According to museum statistics for 2016, the collections of professionally managed museums include over 50 million objects. These collections feature 5.5 million cultural heritage artefacts, of which 45% have been provided with descriptive metadata and 26% have been digitised. The art collections that are housed by museums include over 400,000 works of art. Of these, 90% include descriptive metadata and 72% have been digitised. The photography collections contain almost 22.8 million photographs in all, of which 16% have been provided with descriptive metadata and 13% have been digitised. Finnish museums house 38,000 objects of audiovisual material, of which 41% have been provided with descriptive metadata and 45% digitised. The museums also feature collections of natural science that include 21.7 million objects in total. Of these, 3.6% have been provided with descriptive metadata and 0.8% have been digitised. The description and digitising process is set to continue.

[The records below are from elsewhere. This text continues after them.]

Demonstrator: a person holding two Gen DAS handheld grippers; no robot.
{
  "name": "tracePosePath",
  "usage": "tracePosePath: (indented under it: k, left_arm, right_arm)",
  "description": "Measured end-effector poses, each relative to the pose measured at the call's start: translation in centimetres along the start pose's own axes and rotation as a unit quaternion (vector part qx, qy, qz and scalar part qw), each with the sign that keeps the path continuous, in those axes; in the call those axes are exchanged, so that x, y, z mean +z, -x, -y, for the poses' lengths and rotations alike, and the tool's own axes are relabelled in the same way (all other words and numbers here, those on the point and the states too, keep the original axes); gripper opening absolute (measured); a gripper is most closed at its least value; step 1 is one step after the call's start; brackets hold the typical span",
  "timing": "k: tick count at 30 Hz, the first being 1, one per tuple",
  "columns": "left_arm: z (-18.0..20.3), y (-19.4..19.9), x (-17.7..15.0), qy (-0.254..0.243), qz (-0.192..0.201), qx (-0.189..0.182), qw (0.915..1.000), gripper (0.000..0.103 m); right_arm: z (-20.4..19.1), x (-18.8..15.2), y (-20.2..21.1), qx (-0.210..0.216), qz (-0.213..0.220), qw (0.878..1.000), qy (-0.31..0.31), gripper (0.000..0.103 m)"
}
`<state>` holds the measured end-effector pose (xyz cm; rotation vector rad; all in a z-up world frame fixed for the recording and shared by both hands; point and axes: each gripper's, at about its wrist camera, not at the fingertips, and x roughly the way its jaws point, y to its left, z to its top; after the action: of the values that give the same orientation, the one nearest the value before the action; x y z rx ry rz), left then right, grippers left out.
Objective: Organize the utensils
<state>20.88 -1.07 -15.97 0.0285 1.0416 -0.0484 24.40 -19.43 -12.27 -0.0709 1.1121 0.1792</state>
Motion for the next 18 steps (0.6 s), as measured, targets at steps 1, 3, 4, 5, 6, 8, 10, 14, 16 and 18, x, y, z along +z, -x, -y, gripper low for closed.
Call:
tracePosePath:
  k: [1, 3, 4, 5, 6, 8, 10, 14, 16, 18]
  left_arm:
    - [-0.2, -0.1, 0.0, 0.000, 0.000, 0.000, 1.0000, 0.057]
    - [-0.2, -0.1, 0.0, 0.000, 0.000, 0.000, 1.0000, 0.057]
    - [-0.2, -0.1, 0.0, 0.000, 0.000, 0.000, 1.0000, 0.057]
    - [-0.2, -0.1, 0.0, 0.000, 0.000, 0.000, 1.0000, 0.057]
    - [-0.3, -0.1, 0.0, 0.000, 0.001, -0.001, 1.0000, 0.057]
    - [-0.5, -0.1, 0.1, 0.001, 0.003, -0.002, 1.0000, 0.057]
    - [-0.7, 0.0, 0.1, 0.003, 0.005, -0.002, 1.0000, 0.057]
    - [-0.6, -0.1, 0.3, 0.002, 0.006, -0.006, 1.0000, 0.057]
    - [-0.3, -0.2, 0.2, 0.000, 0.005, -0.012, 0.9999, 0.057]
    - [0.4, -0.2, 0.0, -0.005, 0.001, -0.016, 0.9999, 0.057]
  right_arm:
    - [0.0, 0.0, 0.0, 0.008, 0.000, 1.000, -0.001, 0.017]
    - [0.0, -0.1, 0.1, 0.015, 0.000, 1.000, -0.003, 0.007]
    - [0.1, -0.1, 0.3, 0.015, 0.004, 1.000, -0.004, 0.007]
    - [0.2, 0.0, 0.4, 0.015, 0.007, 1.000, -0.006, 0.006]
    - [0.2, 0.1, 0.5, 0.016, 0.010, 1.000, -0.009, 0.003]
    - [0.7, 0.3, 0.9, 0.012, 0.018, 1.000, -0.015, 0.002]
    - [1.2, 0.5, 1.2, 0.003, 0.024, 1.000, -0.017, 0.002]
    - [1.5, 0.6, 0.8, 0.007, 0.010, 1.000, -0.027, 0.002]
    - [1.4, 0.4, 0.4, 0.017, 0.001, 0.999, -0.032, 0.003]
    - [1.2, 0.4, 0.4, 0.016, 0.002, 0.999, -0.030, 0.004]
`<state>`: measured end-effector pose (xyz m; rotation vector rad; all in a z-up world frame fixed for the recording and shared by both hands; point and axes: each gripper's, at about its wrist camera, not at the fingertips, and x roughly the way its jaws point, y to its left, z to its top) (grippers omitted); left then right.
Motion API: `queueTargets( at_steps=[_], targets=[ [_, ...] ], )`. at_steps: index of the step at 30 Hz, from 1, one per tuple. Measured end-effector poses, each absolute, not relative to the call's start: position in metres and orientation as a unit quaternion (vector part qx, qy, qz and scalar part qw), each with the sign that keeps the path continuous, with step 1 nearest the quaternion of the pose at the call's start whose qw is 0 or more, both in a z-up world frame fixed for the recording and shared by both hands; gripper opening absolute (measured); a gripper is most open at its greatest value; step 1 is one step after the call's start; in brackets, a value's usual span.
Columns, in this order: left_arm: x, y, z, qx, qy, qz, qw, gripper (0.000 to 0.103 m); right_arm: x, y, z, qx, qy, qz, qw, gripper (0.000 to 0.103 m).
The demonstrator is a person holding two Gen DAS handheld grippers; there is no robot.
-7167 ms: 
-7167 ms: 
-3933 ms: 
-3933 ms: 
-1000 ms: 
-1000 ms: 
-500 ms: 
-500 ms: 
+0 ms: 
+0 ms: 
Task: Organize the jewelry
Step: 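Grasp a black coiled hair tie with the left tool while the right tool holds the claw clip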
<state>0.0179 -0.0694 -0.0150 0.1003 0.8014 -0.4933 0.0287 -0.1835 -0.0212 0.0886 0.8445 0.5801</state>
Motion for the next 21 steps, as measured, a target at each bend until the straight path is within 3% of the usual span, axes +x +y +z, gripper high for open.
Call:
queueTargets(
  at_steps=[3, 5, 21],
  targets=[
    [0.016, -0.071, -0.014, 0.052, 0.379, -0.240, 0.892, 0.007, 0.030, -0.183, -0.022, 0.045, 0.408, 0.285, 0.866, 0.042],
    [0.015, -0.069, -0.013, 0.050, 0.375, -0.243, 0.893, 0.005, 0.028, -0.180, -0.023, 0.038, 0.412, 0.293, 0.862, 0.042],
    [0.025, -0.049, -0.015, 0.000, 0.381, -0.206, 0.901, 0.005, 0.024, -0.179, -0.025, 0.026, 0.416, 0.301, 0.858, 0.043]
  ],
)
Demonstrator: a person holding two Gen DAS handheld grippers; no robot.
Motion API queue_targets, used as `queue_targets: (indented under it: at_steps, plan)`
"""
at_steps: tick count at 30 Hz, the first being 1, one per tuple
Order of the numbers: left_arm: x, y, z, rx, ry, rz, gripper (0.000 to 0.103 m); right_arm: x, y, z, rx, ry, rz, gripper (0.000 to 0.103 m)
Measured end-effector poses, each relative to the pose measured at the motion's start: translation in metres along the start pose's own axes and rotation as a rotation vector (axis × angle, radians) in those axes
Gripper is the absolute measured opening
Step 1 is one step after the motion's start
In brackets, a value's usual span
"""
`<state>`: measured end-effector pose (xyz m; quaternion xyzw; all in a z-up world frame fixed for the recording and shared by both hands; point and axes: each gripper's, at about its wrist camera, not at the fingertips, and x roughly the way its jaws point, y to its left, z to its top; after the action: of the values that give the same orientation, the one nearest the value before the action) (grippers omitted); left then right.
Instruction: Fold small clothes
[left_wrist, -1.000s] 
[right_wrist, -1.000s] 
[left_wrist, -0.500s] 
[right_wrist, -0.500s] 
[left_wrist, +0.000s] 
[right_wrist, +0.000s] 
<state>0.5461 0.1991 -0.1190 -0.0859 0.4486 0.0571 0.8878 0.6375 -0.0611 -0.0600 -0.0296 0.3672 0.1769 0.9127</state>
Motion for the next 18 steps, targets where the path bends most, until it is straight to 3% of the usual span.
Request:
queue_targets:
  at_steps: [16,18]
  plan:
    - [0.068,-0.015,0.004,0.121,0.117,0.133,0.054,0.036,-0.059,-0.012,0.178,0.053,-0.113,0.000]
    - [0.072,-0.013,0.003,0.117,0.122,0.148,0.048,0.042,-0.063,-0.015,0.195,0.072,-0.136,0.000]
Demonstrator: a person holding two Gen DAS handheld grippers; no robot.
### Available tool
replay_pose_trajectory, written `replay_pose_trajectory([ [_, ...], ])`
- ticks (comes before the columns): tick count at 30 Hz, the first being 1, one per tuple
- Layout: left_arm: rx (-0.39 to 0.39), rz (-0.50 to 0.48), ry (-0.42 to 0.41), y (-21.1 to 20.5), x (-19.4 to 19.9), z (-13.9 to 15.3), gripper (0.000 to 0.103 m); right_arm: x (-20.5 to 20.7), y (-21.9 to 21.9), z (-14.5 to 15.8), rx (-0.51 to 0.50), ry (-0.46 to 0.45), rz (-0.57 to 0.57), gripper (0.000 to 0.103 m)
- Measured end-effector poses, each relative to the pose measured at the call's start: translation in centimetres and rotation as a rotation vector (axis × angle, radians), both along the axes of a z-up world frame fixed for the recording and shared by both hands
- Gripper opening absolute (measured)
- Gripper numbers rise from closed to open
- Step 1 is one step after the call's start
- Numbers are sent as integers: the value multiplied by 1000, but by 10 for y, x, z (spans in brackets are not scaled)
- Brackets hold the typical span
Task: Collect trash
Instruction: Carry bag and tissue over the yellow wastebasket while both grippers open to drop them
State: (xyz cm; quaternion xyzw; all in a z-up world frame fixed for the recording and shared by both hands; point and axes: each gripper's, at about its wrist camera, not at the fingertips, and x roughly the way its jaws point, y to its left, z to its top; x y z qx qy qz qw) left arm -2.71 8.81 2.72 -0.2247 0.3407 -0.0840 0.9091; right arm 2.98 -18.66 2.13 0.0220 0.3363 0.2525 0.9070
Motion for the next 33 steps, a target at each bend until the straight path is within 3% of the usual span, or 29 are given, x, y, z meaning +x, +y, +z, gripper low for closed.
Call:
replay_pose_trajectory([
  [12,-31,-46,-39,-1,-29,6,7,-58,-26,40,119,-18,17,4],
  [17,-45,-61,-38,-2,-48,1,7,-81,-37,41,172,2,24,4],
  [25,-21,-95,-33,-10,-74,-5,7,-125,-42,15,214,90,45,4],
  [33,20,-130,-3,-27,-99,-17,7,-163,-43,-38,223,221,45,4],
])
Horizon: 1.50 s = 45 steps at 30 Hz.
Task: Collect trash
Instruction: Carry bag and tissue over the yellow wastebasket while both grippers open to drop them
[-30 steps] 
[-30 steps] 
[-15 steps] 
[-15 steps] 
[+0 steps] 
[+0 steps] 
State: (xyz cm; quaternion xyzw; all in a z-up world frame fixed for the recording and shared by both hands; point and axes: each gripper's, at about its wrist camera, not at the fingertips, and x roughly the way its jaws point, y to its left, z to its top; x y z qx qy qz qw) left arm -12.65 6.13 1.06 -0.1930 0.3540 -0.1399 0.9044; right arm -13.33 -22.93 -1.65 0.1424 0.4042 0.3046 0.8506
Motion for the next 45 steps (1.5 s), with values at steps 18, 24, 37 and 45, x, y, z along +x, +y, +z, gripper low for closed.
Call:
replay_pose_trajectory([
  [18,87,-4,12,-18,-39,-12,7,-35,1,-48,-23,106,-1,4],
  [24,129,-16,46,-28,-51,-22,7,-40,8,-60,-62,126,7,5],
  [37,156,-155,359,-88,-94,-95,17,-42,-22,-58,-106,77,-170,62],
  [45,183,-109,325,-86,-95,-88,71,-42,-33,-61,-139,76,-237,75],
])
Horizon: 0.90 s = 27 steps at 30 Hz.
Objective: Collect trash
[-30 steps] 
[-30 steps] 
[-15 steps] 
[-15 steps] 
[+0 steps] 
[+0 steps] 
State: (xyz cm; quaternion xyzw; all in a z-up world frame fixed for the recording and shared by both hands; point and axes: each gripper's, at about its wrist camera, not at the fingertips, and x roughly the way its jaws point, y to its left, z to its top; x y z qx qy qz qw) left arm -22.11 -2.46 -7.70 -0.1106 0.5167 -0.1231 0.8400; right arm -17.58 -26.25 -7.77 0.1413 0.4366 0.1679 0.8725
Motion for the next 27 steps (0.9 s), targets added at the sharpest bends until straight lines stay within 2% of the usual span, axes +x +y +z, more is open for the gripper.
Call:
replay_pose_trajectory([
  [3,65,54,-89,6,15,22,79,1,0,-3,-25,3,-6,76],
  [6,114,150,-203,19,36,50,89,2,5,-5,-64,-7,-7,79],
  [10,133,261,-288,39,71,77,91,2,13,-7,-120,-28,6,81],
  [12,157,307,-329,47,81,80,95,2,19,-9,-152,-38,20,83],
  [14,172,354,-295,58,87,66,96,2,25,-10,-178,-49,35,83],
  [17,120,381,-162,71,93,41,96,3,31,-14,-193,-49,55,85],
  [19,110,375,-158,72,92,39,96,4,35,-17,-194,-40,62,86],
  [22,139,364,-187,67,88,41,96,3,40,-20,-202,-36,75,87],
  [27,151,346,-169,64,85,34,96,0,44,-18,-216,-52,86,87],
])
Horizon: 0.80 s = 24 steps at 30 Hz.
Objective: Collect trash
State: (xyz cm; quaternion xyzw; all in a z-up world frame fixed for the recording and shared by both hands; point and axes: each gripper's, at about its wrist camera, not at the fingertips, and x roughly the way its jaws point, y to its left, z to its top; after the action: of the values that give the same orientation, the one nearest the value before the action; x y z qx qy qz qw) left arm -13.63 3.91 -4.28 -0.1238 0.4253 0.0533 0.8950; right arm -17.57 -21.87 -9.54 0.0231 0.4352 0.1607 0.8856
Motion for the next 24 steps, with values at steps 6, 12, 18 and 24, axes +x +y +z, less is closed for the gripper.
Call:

The Finna.fi service contains over one million digital objects from museums. Photographs comprise the majority of datasets available online, with digitised artefacts as the second-largest group. The number of materials from museums continues to increase in Finna as new museums join the service and the digitising process continues in the museums that are already part of Finna. Finna interface only for museum materials is also available at museot.finna.fi. Some of the museums have also made their materials available through their own services or through joint online services created in collaboration with other museums.

The Finnish Heritage Agency gathers information on cultural environments and their preservation. The largest single dataset is the register for archaeological sites, but information is also stored on built environments, world heritage sites and, for example, archaeological projects. The best way to access this information is via the cultural environment service portal.

An increasing number of museums have shared their materials through the Finna.fi service and elsewhere using a set of terms that enable their further use and reuse. The Finnish National Gallery has prepared a summary on the open data that it offers. The Finnish Heritage Agency’s open datasets are available on the Avoindata.fi website.